▶ **EXERCISE BRIEF**:
When the line containing "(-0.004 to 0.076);" appears in the entries below, begin printing there and stop after the line containing "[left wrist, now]"; print each of those lines exactly and no other line.

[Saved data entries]

● ● ● ●

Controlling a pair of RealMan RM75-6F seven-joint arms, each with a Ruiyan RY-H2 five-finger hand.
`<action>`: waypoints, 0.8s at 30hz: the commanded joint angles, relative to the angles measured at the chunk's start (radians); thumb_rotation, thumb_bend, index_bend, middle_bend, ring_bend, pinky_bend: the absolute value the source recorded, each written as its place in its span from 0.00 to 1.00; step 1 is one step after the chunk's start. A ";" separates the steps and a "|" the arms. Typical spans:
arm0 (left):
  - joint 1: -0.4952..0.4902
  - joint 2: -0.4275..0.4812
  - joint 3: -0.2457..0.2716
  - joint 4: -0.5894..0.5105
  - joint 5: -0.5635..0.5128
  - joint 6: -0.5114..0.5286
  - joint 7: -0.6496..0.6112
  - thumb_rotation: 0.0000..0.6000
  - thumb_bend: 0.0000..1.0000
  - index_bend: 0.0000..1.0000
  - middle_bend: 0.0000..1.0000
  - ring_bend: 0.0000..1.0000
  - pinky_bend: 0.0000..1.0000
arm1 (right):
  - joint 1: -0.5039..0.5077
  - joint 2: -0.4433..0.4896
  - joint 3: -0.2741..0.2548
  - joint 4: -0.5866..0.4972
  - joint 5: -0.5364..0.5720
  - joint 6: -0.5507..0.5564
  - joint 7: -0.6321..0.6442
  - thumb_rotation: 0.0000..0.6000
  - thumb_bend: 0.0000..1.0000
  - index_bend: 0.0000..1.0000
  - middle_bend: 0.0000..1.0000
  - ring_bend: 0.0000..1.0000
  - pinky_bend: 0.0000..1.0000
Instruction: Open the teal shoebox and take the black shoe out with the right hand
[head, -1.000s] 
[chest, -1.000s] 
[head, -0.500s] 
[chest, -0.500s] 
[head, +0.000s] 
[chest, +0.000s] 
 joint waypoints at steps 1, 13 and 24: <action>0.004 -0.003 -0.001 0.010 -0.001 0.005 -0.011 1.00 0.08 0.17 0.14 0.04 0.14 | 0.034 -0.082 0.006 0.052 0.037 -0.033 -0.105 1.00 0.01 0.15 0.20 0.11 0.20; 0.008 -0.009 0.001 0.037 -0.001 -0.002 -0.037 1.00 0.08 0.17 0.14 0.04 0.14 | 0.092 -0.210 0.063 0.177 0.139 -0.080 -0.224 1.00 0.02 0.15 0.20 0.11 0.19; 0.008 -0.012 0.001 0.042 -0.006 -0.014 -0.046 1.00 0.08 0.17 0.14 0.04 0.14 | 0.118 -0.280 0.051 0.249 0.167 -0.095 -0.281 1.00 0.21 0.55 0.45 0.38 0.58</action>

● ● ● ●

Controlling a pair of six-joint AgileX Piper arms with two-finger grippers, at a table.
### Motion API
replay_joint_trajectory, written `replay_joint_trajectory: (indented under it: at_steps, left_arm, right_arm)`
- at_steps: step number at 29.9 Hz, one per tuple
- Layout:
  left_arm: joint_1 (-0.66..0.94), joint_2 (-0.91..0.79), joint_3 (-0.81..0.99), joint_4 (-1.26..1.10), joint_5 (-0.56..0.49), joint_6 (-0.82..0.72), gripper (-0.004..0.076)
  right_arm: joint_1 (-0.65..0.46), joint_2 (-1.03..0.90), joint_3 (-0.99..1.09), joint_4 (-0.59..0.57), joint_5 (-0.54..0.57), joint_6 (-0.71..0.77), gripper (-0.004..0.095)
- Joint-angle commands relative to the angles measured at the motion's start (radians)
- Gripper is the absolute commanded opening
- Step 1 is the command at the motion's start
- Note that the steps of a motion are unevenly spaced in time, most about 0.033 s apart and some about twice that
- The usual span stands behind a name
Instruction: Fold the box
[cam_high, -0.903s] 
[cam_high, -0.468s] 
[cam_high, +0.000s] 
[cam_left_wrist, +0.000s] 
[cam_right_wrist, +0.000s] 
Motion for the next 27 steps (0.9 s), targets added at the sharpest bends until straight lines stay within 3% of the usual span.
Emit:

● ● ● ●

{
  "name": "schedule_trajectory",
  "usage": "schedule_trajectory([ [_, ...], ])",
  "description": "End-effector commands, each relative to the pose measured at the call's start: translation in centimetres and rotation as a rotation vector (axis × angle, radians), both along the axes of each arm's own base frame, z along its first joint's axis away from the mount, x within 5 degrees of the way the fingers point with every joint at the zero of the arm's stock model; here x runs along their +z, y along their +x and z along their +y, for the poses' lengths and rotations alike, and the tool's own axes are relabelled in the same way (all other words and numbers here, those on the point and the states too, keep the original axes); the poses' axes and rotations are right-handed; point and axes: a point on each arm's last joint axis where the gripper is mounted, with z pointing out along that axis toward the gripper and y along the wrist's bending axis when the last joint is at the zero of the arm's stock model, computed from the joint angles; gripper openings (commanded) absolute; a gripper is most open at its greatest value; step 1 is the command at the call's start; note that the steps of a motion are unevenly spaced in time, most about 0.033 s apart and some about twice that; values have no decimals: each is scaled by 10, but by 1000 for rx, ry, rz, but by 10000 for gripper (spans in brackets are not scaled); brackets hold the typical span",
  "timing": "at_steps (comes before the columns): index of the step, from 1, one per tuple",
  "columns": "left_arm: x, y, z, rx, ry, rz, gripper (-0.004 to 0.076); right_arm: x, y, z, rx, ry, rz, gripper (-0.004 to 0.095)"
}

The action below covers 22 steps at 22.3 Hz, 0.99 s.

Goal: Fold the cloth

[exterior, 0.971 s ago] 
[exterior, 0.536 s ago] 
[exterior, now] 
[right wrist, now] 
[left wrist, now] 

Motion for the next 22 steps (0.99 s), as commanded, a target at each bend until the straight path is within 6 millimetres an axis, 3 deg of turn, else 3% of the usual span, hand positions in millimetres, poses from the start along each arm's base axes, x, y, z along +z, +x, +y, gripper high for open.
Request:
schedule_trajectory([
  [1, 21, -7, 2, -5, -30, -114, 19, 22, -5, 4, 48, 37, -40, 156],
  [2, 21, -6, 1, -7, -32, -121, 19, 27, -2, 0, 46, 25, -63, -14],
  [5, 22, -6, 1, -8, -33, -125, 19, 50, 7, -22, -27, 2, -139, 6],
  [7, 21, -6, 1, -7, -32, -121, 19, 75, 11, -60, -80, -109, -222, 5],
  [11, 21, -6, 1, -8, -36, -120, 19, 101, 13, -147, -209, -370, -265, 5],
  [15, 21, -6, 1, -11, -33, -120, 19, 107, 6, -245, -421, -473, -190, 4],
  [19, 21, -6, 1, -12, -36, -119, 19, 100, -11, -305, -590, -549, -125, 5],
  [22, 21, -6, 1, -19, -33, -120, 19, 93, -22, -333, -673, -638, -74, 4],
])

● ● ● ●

▶ **EXPECTED OUTPUT**:
  "columns": "left_arm: x, y, z, rx, ry, rz, gripper (-0.004 to 0.076); right_arm: x, y, z, rx, ry, rz, gripper (-0.004 to 0.095)"
}

The action below covers 22 steps at 22.3 Hz, 0.99 s.

Goal: Fold the cloth

[exterior, 0.971 s ago] 
[exterior, 0.536 s ago] 
[exterior, now] 
[right wrist, now] 
[left wrist, now] 

The exercise is done, and no more output is needed.